Pfrancing- how to deal with dysfunctional teams

18 02 2009

Regular readers will know that I (believe I) work in a severely dysfunctional unit. I have blogged before about the management approach to this. Those who have insight and QI type knowledge will of course know that

a) the ostrich never sticks it head in the sand as a coping strategy
b) Pfrancing is not a described management technique.

The truth is that an ostrich, when threatened, will simply run away. At at 155kg, with legs that can bend metal with a kick, the average ostritch in “flight” can probably average 6o km per hour.

Unfortunately, I think Pfrancing should become a recognised management technique and rather than the proverbial head in the sand, Pfrancing describes the real exit strategy of the ostrich.

The leadership fable ” The Five Dysfunctions of a Team” by Patrick M. Lencioni is is an interesting read and I won’t spoil the ending for you. The ultimate sadness for me (not the divorce of the heroine, don’t worry) is that it is clear that the impetus and authority to managing and overcoming the dysfunctions of a team must come from external sources. A leadership role has to be taken by a person of both influence and authority for the group such that appropriate strategies can be worked through.
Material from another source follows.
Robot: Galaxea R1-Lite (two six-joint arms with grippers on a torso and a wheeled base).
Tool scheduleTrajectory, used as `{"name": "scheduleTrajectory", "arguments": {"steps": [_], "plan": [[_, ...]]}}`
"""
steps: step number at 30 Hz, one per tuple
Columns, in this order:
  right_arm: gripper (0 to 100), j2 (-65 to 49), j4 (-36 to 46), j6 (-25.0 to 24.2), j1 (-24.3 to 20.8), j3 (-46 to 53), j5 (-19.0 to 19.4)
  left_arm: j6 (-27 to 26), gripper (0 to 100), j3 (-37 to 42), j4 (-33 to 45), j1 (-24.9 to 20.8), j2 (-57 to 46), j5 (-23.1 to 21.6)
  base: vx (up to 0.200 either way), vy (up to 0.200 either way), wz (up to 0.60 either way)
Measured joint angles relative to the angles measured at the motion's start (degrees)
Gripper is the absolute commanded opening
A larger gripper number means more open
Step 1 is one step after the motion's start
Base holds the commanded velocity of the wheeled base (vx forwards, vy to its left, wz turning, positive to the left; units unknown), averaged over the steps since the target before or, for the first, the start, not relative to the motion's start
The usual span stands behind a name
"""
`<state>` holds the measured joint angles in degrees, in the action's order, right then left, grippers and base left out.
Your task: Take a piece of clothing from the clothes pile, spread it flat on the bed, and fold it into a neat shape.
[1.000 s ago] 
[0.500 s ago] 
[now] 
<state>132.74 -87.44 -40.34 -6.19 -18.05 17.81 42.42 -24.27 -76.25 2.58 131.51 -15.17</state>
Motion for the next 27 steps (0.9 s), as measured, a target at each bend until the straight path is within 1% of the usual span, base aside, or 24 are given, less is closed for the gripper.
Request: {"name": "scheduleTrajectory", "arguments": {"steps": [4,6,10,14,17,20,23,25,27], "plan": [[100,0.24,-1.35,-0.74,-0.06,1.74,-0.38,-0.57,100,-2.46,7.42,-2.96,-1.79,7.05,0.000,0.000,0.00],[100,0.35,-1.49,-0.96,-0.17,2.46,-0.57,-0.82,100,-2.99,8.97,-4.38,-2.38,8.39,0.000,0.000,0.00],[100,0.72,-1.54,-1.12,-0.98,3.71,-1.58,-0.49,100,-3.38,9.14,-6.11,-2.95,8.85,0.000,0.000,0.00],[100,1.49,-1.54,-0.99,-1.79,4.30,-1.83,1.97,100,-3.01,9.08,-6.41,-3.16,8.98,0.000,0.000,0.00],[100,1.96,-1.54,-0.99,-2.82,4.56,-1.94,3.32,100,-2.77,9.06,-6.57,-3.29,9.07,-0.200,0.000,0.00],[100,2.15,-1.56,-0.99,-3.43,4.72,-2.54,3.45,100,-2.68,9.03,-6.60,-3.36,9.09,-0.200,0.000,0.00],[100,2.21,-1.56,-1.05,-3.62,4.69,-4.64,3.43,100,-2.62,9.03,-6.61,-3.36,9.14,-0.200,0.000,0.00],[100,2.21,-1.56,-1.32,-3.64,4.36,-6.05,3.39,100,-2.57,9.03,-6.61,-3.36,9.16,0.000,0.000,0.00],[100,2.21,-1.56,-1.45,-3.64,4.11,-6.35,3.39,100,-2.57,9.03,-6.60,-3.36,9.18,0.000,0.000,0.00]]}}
There is no suggestion that this will be easy, nor achieved in a short term but, if there is value placed on the team and its ultimate survival rather than decay into the mire of dysfunctionality, that strategy must be undertaken.

Our experience is that it was suggested that we might like to “talk things out”. The response was a whole set of preconditions and no date was agreed. That was over three months ago.

That’s Pfrancing for you though.

Have a listen to the man himself!













(I’m sorry this sounds so bitter, but expressing it certainly helps me cope.)